I’ve been listening to the Human League’s Dare recently - it just got a nice reissue for its 30th anniversary (a year late!) w/other League Imperial Phase tracks on.
The League is such a great pop story, and Dare is a great pop LP, partly because it’s the collision of two very potent ideas of pop which have resonated ever since but rarely sparked off one another so well.
The first idea is the original League idea - of pop as something boffin-ish, DIY, something you tinker with and build like you’d build an electronics kit. A ZX80 take on pop. Proficient, expert but also non-“musical” (as mainstream musicality was defined in ‘78), building songs out of found objects and concepts. High point: “The Black Hit Of Space”, one of the great songs by anyone ever.
The second idea is the reboot League idea - the logical jump from DIY to “anybody can make pop”, synthesiser democracy, the absurd (but intuitively right) idea that the ideal pop will be made by the singer, the lighting guy and two women they met in a disco.
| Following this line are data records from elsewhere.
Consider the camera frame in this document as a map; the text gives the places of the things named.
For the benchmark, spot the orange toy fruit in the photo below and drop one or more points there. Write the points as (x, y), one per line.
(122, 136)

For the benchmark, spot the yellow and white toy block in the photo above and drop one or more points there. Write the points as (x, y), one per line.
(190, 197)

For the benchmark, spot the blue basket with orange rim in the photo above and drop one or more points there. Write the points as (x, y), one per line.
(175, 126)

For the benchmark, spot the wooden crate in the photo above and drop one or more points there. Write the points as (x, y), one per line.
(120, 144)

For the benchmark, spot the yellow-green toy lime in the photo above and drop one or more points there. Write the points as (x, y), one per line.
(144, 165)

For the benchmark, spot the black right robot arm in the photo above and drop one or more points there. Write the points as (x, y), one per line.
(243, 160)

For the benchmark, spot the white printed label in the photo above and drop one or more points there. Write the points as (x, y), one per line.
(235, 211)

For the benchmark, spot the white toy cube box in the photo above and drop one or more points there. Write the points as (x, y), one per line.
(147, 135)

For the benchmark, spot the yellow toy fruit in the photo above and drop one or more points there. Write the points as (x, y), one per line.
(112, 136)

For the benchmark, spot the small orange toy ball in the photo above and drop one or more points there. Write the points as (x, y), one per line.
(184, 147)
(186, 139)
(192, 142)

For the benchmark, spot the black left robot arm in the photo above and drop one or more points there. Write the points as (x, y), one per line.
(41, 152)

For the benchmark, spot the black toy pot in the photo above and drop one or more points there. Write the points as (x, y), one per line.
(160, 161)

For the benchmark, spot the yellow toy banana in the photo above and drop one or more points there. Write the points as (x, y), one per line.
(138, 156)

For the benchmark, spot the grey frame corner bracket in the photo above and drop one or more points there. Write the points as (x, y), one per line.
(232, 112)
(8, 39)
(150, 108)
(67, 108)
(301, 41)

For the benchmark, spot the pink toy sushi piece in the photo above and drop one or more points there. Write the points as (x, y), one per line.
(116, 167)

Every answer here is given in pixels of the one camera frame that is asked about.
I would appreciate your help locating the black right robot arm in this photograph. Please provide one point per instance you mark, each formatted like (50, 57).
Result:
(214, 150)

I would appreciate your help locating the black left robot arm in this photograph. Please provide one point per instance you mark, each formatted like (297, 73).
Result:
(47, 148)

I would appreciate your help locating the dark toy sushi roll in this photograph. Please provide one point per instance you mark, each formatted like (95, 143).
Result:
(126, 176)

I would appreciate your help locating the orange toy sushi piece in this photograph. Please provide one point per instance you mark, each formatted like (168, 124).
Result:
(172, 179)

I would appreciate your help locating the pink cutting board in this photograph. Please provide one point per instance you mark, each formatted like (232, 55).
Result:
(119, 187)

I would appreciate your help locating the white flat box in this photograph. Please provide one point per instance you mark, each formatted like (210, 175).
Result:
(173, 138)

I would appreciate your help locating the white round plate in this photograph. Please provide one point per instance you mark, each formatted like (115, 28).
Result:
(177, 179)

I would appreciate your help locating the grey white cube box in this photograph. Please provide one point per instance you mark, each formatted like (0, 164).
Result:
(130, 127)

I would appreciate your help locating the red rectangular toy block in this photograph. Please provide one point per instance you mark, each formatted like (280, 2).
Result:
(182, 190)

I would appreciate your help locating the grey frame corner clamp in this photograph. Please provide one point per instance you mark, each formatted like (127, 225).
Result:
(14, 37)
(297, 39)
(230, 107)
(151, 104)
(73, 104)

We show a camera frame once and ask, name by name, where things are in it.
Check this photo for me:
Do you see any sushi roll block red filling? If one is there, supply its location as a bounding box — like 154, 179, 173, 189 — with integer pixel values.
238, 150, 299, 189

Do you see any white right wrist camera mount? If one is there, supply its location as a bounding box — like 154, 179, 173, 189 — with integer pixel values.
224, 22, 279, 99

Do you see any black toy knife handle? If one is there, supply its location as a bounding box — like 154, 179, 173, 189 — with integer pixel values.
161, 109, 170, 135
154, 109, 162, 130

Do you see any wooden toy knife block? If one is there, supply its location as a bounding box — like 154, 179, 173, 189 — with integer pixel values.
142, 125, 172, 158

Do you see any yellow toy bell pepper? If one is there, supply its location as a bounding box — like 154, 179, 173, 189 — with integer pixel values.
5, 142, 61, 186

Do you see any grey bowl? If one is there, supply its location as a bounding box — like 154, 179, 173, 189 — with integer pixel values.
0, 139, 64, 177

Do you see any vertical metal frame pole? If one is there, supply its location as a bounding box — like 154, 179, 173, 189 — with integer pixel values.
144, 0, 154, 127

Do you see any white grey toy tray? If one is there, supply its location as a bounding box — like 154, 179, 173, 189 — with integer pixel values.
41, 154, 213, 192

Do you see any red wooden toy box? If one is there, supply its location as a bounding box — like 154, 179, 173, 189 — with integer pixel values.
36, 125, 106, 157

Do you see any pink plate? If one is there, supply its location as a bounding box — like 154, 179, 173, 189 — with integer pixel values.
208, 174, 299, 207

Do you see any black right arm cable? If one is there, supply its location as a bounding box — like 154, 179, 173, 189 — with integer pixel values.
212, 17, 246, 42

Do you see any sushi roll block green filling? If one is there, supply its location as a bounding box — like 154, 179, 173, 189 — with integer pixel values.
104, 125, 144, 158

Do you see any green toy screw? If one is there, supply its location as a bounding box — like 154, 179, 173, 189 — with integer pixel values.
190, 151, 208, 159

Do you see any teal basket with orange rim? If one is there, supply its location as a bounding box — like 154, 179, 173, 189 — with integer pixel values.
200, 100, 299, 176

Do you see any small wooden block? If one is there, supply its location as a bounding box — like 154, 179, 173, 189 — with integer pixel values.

What these have in common is a concept of de-professionalising pop to make it more interesting. What’s great about Dare is how they rub against one another - a song abt Judge Dredd, abstract stuff like “Darkness” & the very odd “Seconds”, unabashed rushy pop like “Fascination” and “Love Action”.
It’s also an illustration of a general idea about tech. New technology is more interesting than old technology, usually. But new technology is MOST interesting when it gets into the hands of people who aren’t “technologists”. Dare forces the issue for pop.